Caching is one of the best strategies you can use when tuning the performance of your website. A lot of work goes into minimising the number of database queries for any given page, and making the queries that do hit the database efficient. But the best query is the one that's never executed at all.
There are many different types of cache:
- Browser caches that cache static assets in a users browser.
- Proxy caches that cache web pages and static assets in data centers or edge nodes.
- Application caches that cache the result of expensive calculations in the application.

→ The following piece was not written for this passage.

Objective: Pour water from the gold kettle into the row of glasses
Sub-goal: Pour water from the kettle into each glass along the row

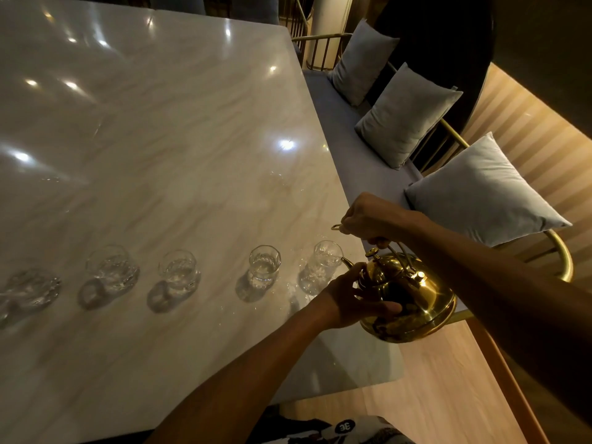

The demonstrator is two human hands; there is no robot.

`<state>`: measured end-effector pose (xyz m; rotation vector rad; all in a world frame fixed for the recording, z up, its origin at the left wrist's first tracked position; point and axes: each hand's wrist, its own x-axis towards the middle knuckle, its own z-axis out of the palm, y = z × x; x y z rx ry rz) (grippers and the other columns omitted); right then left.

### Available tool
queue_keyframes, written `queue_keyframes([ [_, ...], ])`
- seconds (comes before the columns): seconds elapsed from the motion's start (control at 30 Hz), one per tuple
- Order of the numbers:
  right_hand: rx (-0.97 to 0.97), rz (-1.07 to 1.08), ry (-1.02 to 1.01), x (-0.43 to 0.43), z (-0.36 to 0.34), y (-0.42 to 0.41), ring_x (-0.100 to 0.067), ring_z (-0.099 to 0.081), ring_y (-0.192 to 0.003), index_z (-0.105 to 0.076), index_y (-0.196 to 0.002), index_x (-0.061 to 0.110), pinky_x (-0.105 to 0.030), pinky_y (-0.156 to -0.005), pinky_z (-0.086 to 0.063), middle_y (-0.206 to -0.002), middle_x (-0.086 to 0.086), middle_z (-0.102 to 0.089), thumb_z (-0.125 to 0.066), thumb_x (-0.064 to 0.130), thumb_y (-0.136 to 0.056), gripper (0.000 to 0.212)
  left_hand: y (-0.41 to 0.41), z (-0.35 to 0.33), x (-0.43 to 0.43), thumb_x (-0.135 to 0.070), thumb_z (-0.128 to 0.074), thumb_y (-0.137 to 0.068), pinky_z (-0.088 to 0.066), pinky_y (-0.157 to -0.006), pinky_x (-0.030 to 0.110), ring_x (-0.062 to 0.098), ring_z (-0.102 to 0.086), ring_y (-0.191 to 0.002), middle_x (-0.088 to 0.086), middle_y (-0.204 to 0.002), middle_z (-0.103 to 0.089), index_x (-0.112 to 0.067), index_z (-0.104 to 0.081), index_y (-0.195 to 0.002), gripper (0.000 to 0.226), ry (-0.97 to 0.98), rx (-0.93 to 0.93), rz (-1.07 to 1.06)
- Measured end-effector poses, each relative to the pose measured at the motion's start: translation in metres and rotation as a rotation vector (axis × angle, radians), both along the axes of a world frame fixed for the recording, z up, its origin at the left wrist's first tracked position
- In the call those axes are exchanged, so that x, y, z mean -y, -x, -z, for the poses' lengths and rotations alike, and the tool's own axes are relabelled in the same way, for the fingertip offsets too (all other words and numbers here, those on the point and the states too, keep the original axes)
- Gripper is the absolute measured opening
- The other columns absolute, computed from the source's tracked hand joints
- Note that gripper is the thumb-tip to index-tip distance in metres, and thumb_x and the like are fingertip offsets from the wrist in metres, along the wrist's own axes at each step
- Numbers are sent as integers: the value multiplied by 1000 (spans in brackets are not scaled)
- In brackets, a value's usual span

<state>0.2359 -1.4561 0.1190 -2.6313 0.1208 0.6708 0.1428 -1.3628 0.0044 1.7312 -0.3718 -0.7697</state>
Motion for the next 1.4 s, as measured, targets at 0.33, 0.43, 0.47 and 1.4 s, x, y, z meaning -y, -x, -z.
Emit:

Django's cache framework provides an interface that backends can implement to act as application caches. A number of backends are provided out of the box:
- Memcached (recommended)
- Database
- Filesystem
- Local memory
- Dummy
django-redis is also extremely popular as a cache backend, and comes with a bunch of useful features.
The Benefits of Caching
Application caches in Django are used for storing rendered partial templates, fully rendered pages, and even the result of an expensive database aggregation.
The common theme is that the thing being stored is generally expensive to calculate compared to the cost of retrieving the data from a cache.
For example, rendering a navigation bar might require 3 database queries, a nested loop, and some non-trivial if-else statements. That might take "only" 30ms, but if your time budget is 100ms then you haven't got time for much else. Rather than paying the 30ms cost every time a user views a page, you might store that fragment in a cache, and return it the next time a user views a page. Getting the value from cache might cost 3ms, which would be a substantial time saving.
Caching Pitfalls
There are only two hard things in computer science - cache invalidation, naming things, and off by one errors.
Cache invalidation is one of the harder problems to overcome, because it requires:
- that you know that something cached has changed, and;
- that you have a mechanism for clearing that cached something
For this reason, cached values are often coupled with an expiry, called a TTL (time to live). When the time expires, the value is either purged from the cache, or the value is cleared on the next access.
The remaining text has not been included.